February 2013 will mark the start of my fourteenth year as a criminal defense attorney. I spent the first four and a half years, after graduating from Cornell Law School, working as a state prosecutor, both in Philadelphia, Pennsylvania and Atlanta, Georgia. The last eleven years, I have defended individuals accused of all types of crimes. During those fifteen years, I worked an average of seventy hours a week, and saw my fair share of justice and lunacy.
If you have been arrested and/or charged with a criminal offense, you are about to enter the arcane world of criminal law. My first piece of advice in selecting a good criminal defense attorney is similar to the advice offered in selecting a good attorney: Have a trusted family attorney, or family friend that practices law, refer you to a criminal defense attorney. If you do not have such a resource, then you need to take heed of the following advice.

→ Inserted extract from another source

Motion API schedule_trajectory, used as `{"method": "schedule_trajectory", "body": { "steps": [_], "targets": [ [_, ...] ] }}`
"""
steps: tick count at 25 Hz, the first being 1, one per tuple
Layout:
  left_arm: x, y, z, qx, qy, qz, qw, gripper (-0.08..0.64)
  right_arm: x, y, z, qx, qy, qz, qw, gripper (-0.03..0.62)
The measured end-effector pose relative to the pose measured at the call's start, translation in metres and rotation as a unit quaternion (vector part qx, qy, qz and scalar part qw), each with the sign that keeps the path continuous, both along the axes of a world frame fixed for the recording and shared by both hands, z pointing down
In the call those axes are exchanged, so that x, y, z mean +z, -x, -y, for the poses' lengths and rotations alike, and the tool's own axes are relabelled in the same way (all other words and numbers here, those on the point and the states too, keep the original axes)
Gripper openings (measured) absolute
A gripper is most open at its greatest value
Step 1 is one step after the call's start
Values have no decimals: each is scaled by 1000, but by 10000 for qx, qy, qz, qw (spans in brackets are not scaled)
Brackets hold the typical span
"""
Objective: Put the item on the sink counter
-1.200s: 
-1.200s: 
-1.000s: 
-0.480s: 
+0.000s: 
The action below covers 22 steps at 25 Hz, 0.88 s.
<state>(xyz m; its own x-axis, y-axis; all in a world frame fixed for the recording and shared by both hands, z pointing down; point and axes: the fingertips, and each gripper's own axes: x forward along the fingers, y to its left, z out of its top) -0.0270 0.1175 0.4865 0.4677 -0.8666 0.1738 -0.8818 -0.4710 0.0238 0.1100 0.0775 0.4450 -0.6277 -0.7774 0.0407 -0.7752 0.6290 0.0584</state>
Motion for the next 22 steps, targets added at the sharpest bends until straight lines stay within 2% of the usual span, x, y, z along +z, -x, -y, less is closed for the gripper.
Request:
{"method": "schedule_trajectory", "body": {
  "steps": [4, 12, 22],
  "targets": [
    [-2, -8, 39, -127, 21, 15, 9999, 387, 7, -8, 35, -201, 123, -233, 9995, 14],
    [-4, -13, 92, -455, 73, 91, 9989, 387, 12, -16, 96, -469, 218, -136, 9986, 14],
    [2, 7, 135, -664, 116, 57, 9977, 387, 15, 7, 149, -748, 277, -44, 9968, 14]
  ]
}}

Criminal defense is a cash business. All good criminal defense attorneys get paid up front. Why? The answer is simple. First, if the client is in jail, and cannot make bond, a payment plan will rarely work. Second, on the more serious cases, if the client pleads guilty to jail time, or losses after trial, he will be incarcerated, and will either be unable, or unwilling, to pay his attorney. Because it is a cash business, criminal defense is fraught with what I refer to as the pretenders, the prevaricators and the pusillanimous.